Course content was presented in face-to-face class lectures, video recordings of class lectures, and summarized in PowerPoint slides. Moreover students had the opportunity to practice and learn course material via homework assignments. These different modes of learning content can be conceptualized in terms of how well they support active learning. If these modes of learning are viewed on a continuum of active to passive learning the most active form of learning would be doing homework assignments followed by attending the in-class lectures, viewing the recorded lectures, and lastly, reading the PowerPoint slides for course information content. This is because each type of learning listed above requires less purposeful educational activity on the part of students. Prior research on college student development shows that the time and energy that students devote to educationally purposeful activities is the single best predictor of their learning success (Kuh, Kinzie, Schuh,Whitt et al, 2005) In keeping with this prior research, the current results suggest that those students who took advantage of opportunities to engage in active learning were the most successful learners regardless of whether they were AW or F2F students.

Differences between F2F and AW students

Despite this global finding, a key difference between the two classes is the adjusted R2 (coefficient of determination) statistic. The adjusted R2 for AW students is nearly twice as large as that for the F2F students. However, it should be recognized that the decrease in the adjusted R2 in the F2F group is probably related to the fact that classroom attendance was not required or recorded. Had classroom attendance been recorded we would expect class performance would vary positively with attendance and a larger percentage of the variance in course grade would be explained. Furthermore, while the larger adjusted R2 for the AW group might have been impacted by viewing on-line lectures, it should be noted that other non-quantified factors such as reading the textbook and amount of time spent viewing lectures, could affect student performance.

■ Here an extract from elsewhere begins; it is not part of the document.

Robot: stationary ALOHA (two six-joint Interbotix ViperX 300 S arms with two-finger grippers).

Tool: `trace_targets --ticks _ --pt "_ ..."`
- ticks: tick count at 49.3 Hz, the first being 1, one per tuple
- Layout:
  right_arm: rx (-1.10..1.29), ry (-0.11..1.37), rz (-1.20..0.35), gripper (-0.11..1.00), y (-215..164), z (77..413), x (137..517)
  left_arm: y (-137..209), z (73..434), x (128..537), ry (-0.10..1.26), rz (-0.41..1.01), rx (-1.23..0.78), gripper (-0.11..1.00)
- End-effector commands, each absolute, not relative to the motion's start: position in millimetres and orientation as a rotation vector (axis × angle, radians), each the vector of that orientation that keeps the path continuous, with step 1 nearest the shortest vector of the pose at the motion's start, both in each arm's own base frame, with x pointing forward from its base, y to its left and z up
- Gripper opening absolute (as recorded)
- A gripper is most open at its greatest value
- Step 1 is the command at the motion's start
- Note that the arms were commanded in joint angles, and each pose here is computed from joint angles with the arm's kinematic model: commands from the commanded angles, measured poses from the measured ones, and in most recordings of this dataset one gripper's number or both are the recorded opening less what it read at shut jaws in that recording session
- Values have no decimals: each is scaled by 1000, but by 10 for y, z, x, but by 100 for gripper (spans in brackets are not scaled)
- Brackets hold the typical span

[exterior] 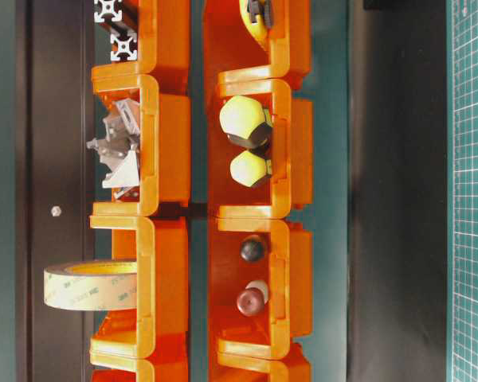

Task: Pick red screwdriver from container rack with left arm.
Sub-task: 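Pull the wooden-handled putty knife out of the rack with the left gripper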

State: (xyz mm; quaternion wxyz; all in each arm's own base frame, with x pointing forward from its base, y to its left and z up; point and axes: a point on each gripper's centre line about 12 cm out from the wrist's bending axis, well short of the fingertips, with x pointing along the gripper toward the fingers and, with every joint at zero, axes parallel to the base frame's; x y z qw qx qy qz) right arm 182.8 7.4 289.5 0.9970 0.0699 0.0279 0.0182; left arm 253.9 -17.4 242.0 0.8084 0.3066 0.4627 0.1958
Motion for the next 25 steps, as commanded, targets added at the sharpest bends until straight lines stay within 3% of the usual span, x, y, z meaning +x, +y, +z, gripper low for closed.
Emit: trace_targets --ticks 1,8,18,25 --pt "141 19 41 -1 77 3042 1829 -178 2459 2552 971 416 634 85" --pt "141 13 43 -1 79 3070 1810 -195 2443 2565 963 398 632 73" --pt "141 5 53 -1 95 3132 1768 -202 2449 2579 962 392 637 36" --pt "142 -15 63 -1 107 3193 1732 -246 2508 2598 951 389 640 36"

While viewing on-line lectures was a positive and important factor in predicting an AW student’s grade, the negative coefficient for F2F students suggests that viewing on-line lectures is not a good substitute for class attendance. For example, a AW student who viewed all the lectures and received the maximum available points from homework assignments could expect to score 13.3 points lower than a F2F student who viewed no on-line lectures holding other variables constant. The difference in course grades would narrow as F2F students view the on-line lectures that is, substitute on-line lectures for class attendance. If a F2F student elected to view all the lectures on-line rather than attend class the difference in course score would shrink to 6.3 points.

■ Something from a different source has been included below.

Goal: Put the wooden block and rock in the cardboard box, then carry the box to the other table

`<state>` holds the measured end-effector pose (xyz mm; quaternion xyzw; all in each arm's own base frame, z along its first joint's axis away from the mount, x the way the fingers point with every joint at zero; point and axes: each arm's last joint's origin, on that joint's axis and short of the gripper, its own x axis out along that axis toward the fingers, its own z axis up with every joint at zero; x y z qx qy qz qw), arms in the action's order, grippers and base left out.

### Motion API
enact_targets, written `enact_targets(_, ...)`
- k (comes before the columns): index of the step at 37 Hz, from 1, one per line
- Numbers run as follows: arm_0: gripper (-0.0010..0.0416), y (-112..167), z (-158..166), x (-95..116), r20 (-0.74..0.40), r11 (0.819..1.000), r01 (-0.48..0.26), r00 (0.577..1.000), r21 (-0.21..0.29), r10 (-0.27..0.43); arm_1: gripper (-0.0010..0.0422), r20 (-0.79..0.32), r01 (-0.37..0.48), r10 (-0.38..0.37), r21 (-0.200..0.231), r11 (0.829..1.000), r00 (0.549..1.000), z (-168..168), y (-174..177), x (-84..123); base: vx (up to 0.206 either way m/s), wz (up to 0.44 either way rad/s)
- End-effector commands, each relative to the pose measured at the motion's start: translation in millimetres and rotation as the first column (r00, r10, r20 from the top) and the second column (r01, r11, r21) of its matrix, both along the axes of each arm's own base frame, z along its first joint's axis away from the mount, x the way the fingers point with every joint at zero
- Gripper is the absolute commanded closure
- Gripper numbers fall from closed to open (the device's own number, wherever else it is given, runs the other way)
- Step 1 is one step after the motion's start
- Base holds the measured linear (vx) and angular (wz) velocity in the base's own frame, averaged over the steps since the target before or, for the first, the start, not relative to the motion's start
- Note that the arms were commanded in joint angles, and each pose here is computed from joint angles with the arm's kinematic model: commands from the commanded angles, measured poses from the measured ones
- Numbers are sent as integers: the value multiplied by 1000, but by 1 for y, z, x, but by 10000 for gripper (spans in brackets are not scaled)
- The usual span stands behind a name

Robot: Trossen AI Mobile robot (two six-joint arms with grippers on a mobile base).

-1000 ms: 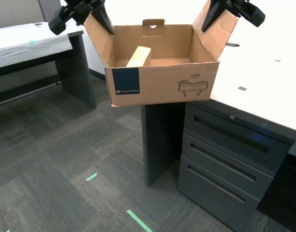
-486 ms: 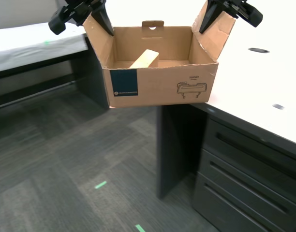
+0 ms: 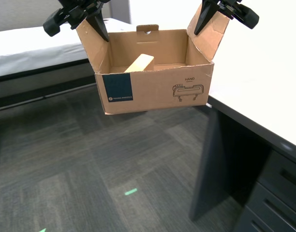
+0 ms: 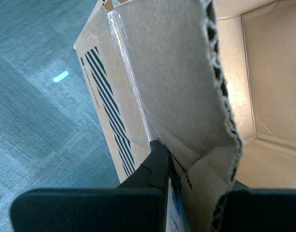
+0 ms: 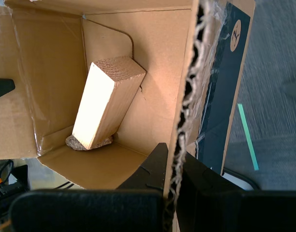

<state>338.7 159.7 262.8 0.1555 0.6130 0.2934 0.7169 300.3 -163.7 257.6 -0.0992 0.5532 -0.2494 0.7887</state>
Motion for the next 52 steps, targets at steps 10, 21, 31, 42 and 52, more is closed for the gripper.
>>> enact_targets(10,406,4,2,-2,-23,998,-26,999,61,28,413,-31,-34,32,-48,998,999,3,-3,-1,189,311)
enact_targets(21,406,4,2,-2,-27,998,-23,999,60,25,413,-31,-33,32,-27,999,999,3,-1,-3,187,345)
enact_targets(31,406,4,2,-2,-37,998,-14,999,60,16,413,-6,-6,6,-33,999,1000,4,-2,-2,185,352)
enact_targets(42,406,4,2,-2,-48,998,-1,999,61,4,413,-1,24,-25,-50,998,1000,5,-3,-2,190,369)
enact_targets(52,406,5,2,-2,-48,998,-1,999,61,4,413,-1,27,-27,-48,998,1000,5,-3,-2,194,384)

As stated earlier AW students only accessed 68.3% of the recorded lectures indicating that the on-line lectures were frequently not used to obtain course material. Many students preferred to access course material via the PowerPoint slides. The low use of on-line lectures by the AW students may be attributed to a difference in opinion between the students and professor concerning the most effective and efficient means for learning course material. The professor viewed on-line lectures as the primary information delivery vehicle for AW learning; the on-line lecture usage statistics indicate that AW students often felt the PowerPoint slides were the primary vehicle for learning course material. The problem and risk of relying on this passive method of obtaining information is that students may believe that a cursory reading of slides is sufficient for attaining mastery of the subject. Yet, if they do not attend lectures or at least view the video recordings, they will miss extemporaneous remarks made during the lectures that do not appear in the prepared PowerPoint slides. Relying solely on PowerPoint slides, failing to attend or view entire lectures, and inability to recognize the importance of in-class remarks presented a major obstacle to successful test performance.

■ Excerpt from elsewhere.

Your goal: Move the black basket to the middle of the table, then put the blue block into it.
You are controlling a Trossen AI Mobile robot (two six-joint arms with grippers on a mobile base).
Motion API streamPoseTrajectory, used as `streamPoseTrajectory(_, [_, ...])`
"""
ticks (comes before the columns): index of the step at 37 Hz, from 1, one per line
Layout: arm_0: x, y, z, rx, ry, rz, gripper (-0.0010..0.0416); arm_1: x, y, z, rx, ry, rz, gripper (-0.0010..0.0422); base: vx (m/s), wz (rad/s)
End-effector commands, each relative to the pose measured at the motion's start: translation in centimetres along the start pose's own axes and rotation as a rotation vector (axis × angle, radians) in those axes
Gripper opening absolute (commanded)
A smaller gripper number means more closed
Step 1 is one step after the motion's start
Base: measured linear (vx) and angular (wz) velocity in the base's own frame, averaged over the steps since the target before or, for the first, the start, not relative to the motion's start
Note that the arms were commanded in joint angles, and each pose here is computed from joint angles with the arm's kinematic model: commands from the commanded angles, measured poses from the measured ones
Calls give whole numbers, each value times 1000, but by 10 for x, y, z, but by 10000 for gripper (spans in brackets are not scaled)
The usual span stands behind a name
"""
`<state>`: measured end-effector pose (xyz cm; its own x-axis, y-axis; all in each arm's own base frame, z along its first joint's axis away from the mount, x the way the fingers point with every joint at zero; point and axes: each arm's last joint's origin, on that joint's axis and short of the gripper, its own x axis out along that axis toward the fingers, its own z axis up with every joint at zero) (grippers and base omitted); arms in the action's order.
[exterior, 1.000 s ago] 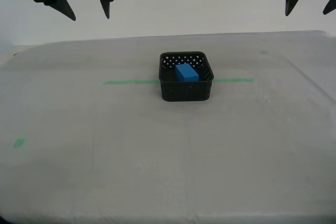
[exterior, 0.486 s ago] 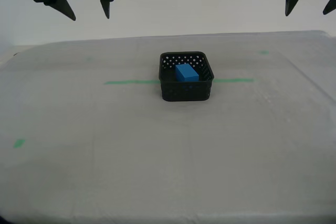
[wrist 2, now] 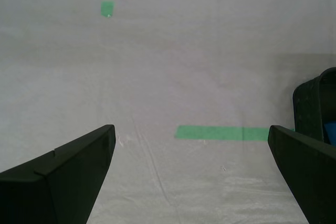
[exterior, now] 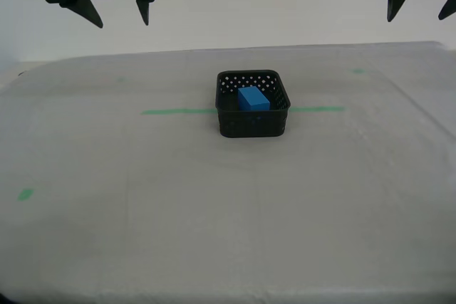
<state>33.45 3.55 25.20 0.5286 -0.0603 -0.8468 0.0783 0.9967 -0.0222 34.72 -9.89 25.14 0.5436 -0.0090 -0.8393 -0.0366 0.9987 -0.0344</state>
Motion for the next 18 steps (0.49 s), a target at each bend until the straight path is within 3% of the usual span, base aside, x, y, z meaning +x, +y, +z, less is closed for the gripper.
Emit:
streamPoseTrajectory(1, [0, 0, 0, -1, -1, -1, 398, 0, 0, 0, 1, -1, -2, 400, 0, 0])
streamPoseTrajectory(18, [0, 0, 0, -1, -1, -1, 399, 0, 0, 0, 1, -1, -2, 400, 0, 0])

On the other hand, in-class students who were physically present for the lectures not only were exposed to in-class remarks but could also pick up the verbal and non-verbal clues from the instructor and/or their classmates as to the usefulness of these remarks. Obviously the availability of the professor’s notes via PowerPoint and the internet have increased the ease and risk of passive acquisition of information. Class notes, whether those of their fellow students or the professor, are inferior substitutes for actively attending class or viewing a lecture.

In addition to how course material was accessed (in person or via video recording), course scores were also correlated with homework assignments. As stated earlier both groups had similar performance on homework assignments but similar to the utilization of on-line lectures, regression shows these assignments had a larger impact on the overall course score for AW students. An AW student earning 90 points on homework could expect this performance to translate into a 32.4 point increase in their overall course grade, a F2F student earning the same number of homework points could only expect a 16.2 increase in their course grade.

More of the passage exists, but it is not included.